The Giants are a complete failure. And there's no sign they're headed for a better future

What a waste of a season.

The uncertainty that loomed over the New York Giants early in the season still plagues them as 2018 winds down. And worse, the organization seems to have little answers to assuage concerns over its direction.

The Giants were supposed to be good. They were supposed to be contenders. But save for Saquon Barkley, no one in this organization has lived up to the hype.

Not the quarterback.

Not the $95 million receiver.

Not the revamped defense.

Not the general manager.

And certainly not the first-year head coach, whose sarcastic retorts to the media possess more bite than his play-calling.

Recent victories over the Chicago Bears and Washington Redskins were nice, but they obscured the flaws that still plague these Giants. Flaws that were on full display against the Tennessee Titans Sunday at MetLife Stadium.

Giants quarterback Eli Manning is sacked by Titans cornerback Logan Ryan during the first half of Tennessee’s victory. (AP)
Giants quarterback Eli Manning is sacked by Titans cornerback Logan Ryan during the first half of Tennessee’s victory. (AP)

When there’s no running game, there’s no offense.

When there is no threat of Odell Beckham Jr. on the field, there is no receiver capable of consistently filling the void.

When the protection breaks down, Eli Manning keys in on the oncoming pressure and looks to get rid of the ball too quickly.

Just hours after an NFL Network report surfaced that Manning “is playing his way onto the roster for 2019,” the quarterback’s decision-making and poor ball security were major culprits in the Giants’ 17-0 loss to the Titans.

Case in point: The Giants were within field-goal range when Manning overthrew Russell Shepard and was intercepted by safety Kevin Byard. On the next series, with the Giants still trailing by seven, Manning fumbled on a third-down sack.

The final score was about more than just Manning. It was about the lack of running lanes for Barkley. It was about the multitude of missed tackles on defense. The penalties. The dropped passes. The lack of attention to detail.
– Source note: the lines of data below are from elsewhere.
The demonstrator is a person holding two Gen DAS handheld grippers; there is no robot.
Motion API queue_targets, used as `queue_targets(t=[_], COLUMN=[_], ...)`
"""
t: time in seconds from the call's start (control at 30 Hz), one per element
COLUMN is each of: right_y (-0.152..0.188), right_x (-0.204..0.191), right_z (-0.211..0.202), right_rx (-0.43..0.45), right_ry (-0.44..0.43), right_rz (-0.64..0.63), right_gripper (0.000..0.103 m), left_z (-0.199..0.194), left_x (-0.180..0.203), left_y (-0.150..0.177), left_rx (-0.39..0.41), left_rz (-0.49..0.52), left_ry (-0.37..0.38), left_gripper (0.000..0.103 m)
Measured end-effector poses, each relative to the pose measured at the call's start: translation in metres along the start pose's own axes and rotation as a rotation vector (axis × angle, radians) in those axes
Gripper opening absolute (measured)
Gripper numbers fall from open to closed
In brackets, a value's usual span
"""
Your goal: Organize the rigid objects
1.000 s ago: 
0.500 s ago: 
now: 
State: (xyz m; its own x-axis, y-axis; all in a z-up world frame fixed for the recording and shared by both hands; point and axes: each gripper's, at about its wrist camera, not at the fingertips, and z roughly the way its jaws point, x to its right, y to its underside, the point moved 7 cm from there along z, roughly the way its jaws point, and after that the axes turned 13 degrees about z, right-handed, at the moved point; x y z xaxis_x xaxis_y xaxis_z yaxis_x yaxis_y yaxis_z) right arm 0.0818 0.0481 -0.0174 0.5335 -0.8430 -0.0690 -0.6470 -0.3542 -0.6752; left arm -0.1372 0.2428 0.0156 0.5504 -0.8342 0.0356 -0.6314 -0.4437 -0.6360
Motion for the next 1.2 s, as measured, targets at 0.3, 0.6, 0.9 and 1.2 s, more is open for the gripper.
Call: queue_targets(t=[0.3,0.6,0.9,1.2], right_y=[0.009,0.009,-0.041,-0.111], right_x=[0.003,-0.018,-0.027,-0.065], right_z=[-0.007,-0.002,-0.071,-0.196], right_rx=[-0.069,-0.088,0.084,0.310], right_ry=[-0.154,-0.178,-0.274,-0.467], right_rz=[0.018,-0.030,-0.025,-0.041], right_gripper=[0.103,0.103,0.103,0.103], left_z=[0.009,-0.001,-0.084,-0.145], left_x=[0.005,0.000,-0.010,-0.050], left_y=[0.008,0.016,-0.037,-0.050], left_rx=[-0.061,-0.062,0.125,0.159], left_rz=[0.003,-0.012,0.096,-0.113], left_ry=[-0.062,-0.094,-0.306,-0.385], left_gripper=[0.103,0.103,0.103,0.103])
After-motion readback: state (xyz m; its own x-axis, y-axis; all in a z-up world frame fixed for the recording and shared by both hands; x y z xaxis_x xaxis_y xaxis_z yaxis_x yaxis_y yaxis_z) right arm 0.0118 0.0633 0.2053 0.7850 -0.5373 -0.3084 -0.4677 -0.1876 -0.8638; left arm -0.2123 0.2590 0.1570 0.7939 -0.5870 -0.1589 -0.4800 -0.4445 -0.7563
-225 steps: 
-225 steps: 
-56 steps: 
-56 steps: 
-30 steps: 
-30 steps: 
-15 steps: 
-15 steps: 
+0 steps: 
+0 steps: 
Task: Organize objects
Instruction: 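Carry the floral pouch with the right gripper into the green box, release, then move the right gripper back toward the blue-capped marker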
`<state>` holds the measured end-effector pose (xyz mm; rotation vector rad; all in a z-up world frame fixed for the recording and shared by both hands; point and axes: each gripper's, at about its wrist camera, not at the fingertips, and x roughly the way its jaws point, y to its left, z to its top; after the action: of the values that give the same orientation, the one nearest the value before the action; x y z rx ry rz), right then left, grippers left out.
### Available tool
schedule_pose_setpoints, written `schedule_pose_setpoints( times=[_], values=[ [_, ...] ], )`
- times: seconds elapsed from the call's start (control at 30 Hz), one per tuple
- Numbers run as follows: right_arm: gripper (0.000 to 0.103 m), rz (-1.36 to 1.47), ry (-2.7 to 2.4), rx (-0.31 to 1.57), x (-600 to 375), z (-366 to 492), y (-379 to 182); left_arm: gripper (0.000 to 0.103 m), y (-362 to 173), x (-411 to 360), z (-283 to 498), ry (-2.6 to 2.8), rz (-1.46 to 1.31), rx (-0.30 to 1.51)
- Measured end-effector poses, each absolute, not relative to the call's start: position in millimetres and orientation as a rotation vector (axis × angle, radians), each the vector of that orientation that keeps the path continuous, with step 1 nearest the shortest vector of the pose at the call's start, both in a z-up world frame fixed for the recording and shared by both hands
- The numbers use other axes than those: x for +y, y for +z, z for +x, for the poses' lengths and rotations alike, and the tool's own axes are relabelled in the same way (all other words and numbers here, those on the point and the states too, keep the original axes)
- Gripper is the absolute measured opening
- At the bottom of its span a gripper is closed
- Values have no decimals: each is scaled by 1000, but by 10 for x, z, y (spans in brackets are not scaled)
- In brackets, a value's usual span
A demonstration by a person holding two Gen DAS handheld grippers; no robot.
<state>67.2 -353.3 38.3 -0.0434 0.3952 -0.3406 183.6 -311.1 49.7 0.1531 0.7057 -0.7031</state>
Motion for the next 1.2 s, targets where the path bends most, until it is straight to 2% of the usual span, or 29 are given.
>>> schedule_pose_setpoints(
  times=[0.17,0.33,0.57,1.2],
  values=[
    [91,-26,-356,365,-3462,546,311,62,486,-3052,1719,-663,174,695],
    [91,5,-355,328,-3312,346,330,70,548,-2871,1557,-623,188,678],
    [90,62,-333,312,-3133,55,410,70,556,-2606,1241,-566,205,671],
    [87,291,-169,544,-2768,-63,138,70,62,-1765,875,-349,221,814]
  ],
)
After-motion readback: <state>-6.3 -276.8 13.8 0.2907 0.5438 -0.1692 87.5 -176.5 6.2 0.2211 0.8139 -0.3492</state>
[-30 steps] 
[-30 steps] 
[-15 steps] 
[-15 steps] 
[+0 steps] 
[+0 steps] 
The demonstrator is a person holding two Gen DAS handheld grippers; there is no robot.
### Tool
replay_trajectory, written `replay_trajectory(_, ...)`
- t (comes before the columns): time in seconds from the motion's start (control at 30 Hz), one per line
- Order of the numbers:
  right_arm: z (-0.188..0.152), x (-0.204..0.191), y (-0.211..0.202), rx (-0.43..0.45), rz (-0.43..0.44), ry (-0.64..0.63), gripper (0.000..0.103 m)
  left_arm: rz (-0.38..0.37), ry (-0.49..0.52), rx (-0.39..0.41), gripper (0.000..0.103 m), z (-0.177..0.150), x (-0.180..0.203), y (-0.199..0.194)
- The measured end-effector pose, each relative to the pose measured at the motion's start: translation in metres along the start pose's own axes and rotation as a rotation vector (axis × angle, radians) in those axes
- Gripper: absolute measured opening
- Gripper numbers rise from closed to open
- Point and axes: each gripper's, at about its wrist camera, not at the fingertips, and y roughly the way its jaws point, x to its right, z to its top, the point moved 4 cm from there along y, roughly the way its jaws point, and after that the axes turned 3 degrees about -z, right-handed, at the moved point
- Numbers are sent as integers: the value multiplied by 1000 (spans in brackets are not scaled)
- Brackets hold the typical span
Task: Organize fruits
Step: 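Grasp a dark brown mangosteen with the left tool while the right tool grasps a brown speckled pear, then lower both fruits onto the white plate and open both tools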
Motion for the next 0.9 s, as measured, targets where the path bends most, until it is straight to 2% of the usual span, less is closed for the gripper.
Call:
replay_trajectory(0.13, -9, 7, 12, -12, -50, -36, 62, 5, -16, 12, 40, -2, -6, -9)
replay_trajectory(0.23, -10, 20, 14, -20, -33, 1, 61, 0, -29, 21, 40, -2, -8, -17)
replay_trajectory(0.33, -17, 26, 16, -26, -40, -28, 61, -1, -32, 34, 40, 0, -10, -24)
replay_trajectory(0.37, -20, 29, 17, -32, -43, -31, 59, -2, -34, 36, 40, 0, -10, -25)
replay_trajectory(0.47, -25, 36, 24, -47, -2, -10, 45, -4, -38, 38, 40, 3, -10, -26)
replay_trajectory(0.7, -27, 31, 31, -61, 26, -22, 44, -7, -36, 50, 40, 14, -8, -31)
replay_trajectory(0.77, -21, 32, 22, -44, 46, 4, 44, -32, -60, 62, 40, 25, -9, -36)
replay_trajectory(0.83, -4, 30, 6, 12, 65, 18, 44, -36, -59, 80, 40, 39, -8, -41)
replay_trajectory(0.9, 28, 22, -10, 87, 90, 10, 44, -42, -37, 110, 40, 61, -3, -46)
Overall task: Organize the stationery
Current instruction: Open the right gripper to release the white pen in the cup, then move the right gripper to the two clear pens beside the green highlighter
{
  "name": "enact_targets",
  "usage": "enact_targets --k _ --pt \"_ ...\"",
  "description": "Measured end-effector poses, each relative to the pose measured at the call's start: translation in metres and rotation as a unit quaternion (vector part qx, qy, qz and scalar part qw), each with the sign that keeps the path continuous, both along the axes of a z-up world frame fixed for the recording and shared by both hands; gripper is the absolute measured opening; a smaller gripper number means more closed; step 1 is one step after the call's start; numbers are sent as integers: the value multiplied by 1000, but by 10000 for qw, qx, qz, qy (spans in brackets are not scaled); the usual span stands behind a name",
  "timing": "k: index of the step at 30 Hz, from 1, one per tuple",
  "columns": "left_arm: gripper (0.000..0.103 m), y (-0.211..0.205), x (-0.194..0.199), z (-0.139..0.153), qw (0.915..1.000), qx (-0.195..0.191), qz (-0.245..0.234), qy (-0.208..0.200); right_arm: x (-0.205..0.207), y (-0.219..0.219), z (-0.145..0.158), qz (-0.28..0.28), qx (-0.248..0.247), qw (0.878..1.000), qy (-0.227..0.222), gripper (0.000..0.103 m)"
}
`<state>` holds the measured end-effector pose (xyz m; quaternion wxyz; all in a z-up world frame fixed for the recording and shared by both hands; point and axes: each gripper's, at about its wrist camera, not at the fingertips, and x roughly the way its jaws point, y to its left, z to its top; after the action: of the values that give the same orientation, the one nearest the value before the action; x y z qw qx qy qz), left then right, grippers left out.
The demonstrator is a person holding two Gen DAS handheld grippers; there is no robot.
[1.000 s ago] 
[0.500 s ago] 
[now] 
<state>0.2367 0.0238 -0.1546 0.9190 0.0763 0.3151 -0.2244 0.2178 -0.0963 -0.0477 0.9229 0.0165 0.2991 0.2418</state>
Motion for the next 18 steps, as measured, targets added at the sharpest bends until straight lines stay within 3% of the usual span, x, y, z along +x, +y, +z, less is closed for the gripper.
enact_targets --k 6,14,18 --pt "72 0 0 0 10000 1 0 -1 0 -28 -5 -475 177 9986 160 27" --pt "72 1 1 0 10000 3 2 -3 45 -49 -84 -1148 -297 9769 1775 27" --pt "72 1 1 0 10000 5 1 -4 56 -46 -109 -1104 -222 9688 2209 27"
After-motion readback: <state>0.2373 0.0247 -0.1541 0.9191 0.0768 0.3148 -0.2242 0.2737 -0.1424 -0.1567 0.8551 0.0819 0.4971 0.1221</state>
It was about Derrick Henry’s 170 rushing yards and two touchdowns for the 8-6 Titans. It was about the Giants’ inability to flummox Tennessee’s young and mobile quarterback, Marcus Mariota.
Every game this season has been a referendum on Manning’s capabilities. But truth be told, this roster wasn’t constructed with enough talent or depth with Manning in mind. Clearly, it couldn’t have been.

Almost a full season has gone by and the Giants are no closer to plotting their future course than they were before general manager Dave Gettleman was hired to find that direction.

Granted, the necessary rebuild will take more than one season. But the organization wasted this season making one more run with Manning, and not taking steps to build that future.

When they took the field to face the Titans, reaching the postseason was still technically possible. After four quarters of listless football, the Giants found themselves shut out on the scoreboard and shut out of playoff contention for the sixth time in seven seasons.

But worse than their abysmal record is the fact that their unsettled quarterback situation doesn’t – and shouldn’t – sit well with fans. Their in-state and in-stadium rival, the New York Jets, have a worse record (4-10) but there’s an enormous amount of hope for the future because of rookie quarterback Sam Darnold, whom they drafted one spot after the Giants selected Barkley.

So far, the Giants have produced five wins – ensuring a good, but not great pick considering the talent-needy teams currently ahead of them in the draft order. Rather than assuming they could squeeze one more good year out of a 37-year-old quarterback behind an average offensive line, the Giants should have been focused on the future.

There is no heir apparent on the roster. That was clear before their fourth-round pick Kyle Lauletta went 0-for-5 with an interception in garbage time last week against Washington. But it was made abundantly clear when journeyman Alex Tanney was named the No. 2 quarterback behind Manning against Tennessee.

The answers to the Giants’ quarterback questions won’t come until the offseason. Whether they ride with Manning for one more year or acquire a bridge quarterback, it won’t change the fact this was a lost season with nothing but Barkley to show for it.